06 — ML patches + augmentations
ML patches — augmentations + tiled inference¶
The companion to Patching: grid → process → stitch.
Same patcher / Field / gz.patch_ops machinery, but now the per-chip
work is the ML inference path: load → augment (training-time only)
→ model → stitch into a per-pixel classification map.

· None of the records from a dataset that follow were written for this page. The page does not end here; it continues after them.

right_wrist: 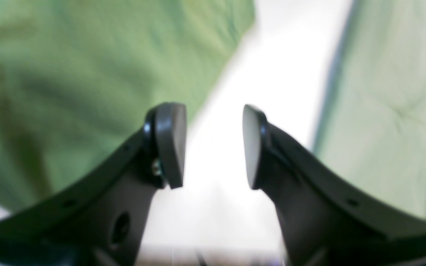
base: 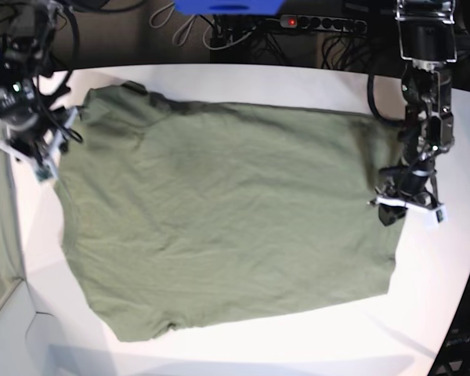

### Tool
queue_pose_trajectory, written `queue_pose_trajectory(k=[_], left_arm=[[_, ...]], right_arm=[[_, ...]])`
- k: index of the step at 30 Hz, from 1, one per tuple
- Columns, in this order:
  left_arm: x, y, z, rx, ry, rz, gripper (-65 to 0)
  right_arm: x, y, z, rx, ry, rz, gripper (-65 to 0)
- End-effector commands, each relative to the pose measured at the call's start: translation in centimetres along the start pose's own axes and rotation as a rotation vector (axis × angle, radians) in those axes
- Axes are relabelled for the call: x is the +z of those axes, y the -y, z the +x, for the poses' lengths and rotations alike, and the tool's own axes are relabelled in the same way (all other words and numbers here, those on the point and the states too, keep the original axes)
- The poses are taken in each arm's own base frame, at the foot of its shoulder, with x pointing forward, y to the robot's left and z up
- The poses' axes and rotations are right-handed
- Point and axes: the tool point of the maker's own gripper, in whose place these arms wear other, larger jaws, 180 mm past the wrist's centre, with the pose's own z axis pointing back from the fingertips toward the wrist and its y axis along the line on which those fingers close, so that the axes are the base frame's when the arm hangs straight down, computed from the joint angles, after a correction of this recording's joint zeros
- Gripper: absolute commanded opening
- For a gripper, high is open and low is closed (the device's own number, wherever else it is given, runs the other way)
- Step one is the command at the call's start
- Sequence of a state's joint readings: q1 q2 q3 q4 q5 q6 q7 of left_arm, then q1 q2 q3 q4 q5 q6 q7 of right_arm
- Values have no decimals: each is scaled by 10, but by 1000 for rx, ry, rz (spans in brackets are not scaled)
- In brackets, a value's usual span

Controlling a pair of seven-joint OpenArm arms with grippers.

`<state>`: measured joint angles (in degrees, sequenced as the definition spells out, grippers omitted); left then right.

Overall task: Layout the t-shirt on the table in an organized manner, then fold the t-shirt properly
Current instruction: 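Grasp the shirt's side edge with the left gripper and pull outward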

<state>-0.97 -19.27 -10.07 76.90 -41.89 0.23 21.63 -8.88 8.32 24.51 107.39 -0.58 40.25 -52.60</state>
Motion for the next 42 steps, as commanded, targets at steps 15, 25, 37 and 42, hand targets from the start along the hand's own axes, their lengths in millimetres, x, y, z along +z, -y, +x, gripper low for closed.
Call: queue_pose_trajectory(k=[15, 25, 37, 42], left_arm=[[14, -42, -62, 25, -138, 91, -510], [39, -10, -42, -16, -61, 3, -510], [-2, -23, 98, 178, 251, 59, -373], [-49, -29, 110, 251, 207, 100, -248]], right_arm=[[-92, -13, -27, -171, -100, 193, -560], [-53, -14, -42, -76, -59, 131, -560], [-46, -14, 3, -78, 58, 107, -560], [-47, -19, 4, -87, 62, 117, -560]])
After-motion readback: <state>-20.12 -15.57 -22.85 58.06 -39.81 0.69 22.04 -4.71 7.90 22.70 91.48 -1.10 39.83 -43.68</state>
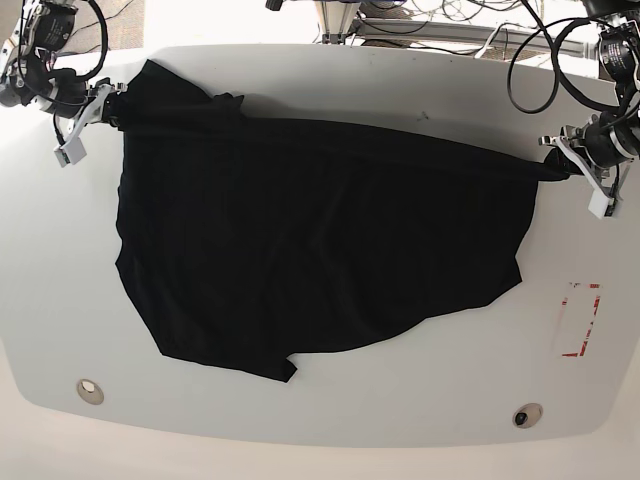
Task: Layout the t-shirt on the table in an organized manner, then fold the t-shirt properly
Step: 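Pull the held corners apart with both grippers to stretch the shirt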
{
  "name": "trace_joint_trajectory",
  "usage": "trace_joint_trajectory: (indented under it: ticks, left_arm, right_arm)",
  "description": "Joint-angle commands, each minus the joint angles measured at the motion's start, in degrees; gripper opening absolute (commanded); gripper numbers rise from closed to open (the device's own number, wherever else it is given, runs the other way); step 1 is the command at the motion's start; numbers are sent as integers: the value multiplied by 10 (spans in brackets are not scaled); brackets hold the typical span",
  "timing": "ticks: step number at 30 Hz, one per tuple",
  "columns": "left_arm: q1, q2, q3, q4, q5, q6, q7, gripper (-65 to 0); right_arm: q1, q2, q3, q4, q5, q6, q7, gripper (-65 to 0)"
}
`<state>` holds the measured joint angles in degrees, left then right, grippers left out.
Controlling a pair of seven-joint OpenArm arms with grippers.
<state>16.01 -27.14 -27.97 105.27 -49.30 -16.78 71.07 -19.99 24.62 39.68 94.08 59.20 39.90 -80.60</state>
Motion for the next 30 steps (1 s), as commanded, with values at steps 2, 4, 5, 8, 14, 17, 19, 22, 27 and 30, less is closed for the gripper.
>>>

We demonstrate three slices of the package on a real Sentinel-2 scene:
| Stage | Module | Ops |
|---|---|---|
| Training-chip extraction (irregular sampling) | geopatcher | SpatialJitteredStride |
| Per-chip augmentation | gz.augment | Compose([RandomFlip, RandomRotate90, BrightnessJitter, GaussianNoise]) |
| Inference + carrier wrap | gz.ModelOp | ModelOp(model, method="predict") |
| Vote-stitching of classification labels | geopatcher | SpatialHardVote(n_classes=3) |
The “model” is a rule-based three-class classifier driven by NDVI +
NDWI thresholds — water (0), bare/scrub (1), vegetation (2). It plays
the role of any real sklearn / PyTorch estimator: anything with a
predict method (or __call__) plugs into ModelOp interchangeably.
import geopatcher as gp
import geotoolz as gz
import matplotlib.pyplot as plt
import numpy as np
import planetary_computer
import pystac_client
import rioxarray
from geopatcher.fields import RasterField
from georeader.geotensor import GeoTensor
from geotoolz.patch_ops import ApplyToChips, GridSampler, Stitch
from matplotlib.colors import ListedColormap
from rasterio.enums import Resampling1. Load one Sentinel-2 scene¶
Lake Tahoe, same scene as the companion patching notebook. BGRN (4 bands) — we want green + NIR for NDWI and red + NIR for NDVI.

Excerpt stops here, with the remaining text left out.